> [Work required] Look through the listing below and write out exactly the lines from the line with "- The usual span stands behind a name" to the line with "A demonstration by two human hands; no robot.", both included, and no others.

> [Data shown]
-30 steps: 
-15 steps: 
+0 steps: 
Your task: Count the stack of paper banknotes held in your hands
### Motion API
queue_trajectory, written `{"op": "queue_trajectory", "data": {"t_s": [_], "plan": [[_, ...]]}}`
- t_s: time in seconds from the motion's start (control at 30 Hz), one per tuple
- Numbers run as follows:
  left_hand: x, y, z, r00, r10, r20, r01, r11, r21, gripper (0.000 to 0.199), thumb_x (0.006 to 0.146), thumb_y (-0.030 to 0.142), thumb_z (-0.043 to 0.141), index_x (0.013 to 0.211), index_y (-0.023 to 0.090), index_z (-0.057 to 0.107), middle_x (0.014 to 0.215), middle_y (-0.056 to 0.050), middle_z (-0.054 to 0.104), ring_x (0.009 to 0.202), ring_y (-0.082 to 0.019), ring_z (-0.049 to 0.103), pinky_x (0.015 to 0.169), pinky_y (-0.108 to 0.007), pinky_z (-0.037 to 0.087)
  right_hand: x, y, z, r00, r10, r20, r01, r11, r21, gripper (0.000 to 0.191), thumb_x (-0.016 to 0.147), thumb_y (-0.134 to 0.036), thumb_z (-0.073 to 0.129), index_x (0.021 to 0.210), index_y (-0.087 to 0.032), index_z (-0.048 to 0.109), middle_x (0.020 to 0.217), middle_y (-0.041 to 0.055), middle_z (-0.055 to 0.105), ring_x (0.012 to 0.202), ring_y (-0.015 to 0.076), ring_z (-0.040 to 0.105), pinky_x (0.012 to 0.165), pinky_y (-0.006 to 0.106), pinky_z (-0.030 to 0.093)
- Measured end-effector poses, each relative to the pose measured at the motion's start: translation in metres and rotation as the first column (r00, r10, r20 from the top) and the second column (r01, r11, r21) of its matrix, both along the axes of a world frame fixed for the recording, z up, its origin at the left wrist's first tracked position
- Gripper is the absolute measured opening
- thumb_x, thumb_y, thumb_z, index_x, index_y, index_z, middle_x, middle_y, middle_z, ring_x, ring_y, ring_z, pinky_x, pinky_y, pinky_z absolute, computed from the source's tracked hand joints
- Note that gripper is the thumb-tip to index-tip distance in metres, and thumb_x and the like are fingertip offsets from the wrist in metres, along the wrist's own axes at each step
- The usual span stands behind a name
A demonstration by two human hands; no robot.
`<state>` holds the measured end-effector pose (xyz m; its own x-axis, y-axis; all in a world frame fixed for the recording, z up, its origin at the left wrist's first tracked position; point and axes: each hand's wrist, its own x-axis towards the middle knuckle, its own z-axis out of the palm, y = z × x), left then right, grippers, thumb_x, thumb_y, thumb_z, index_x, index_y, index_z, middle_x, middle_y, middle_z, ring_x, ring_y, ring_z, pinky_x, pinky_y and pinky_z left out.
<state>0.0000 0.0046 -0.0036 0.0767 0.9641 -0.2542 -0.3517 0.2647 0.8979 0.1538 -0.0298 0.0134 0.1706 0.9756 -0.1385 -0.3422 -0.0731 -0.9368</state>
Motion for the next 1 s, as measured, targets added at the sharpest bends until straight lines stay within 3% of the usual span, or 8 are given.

> [Reply]
- The usual span stands behind a name
A demonstration by two human hands; no robot.

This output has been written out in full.